What you are asked to do >> The whole listing, except its pictures, is to be repeated exactly.

Dataset section >>
== Segment start ==

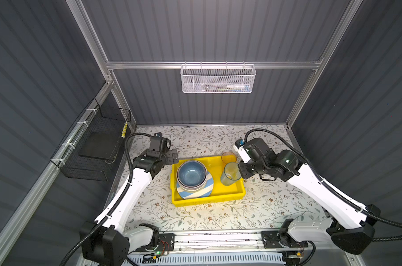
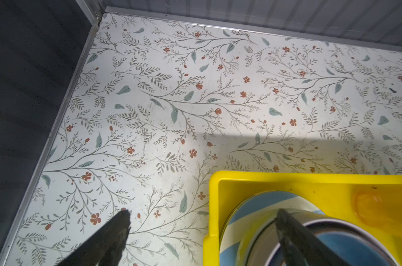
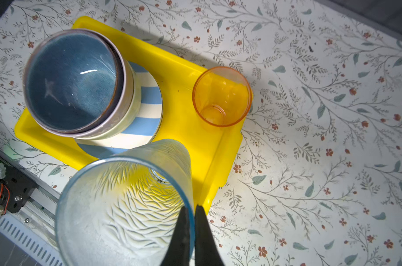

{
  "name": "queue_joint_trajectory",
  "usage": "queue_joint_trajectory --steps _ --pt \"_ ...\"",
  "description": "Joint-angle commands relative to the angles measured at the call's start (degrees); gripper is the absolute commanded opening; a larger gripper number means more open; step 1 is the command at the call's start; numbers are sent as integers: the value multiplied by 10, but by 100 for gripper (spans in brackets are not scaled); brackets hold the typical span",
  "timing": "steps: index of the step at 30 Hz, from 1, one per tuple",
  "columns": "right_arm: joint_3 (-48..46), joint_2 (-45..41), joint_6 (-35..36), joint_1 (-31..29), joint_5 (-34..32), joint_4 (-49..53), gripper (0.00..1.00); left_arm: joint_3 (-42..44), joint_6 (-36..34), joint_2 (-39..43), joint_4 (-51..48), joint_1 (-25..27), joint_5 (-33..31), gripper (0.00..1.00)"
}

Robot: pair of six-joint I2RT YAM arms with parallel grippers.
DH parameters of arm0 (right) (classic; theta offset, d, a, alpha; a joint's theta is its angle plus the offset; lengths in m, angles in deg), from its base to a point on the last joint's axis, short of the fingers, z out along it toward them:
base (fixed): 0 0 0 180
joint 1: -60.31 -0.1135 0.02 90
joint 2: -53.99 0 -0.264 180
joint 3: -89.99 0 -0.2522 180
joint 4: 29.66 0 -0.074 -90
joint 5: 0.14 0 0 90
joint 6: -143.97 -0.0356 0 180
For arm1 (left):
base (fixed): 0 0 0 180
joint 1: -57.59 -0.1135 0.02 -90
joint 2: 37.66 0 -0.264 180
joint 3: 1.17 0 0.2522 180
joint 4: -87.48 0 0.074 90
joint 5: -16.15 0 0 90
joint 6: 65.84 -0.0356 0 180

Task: Place the mixed dishes into the plastic bin
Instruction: 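Lower the pale blue cup with the right gripper into the bin's nearer corner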

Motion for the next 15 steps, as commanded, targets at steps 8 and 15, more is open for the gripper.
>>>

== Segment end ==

Reply >>
{
  "name": "queue_joint_trajectory",
  "usage": "queue_joint_trajectory --steps _ --pt \"_ ...\"",
  "description": "Joint-angle commands relative to the angles measured at the call's start (degrees); gripper is the absolute commanded opening; a larger gripper number means more open; step 1 is the command at the call's start; numbers are sent as integers: the value multiplied by 10, but by 100 for gripper (spans in brackets are not scaled); brackets hold the typical span",
  "timing": "steps: index of the step at 30 Hz, from 1, one per tuple",
  "columns": "right_arm: joint_3 (-48..46), joint_2 (-45..41), joint_6 (-35..36), joint_1 (-31..29), joint_5 (-34..32), joint_4 (-49..53), gripper (0.00..1.00); left_arm: joint_3 (-42..44), joint_6 (-36..34), joint_2 (-39..43), joint_4 (-51..48), joint_1 (-25..27), joint_5 (-33..31), gripper (0.00..1.00)"
}

Robot: pair of six-joint I2RT YAM arms with parallel grippers.
DH parameters of arm0 (right) (classic; theta offset, d, a, alpha; a joint's theta is its angle plus the offset; lengths in m, angles in deg), from its base to a point on the last joint's axis, short of the fingers, z out along it toward them:
base (fixed): 0 0 0 180
joint 1: -60.31 -0.1135 0.02 90
joint 2: -53.99 0 -0.264 180
joint 3: -89.99 0 -0.2522 180
joint 4: 29.66 0 -0.074 -90
joint 5: 0.14 0 0 90
joint 6: -143.97 -0.0356 0 180
For arm1 (left):
base (fixed): 0 0 0 180
joint 1: -57.59 -0.1135 0.02 -90
joint 2: 37.66 0 -0.264 180
joint 3: 1.17 0 0.2522 180
joint 4: -87.48 0 0.074 90
joint 5: -16.15 0 0 90
joint 6: 65.84 -0.0356 0 180

Task: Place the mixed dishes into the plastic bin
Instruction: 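Lower the pale blue cup with the right gripper into the bin's nearer corner
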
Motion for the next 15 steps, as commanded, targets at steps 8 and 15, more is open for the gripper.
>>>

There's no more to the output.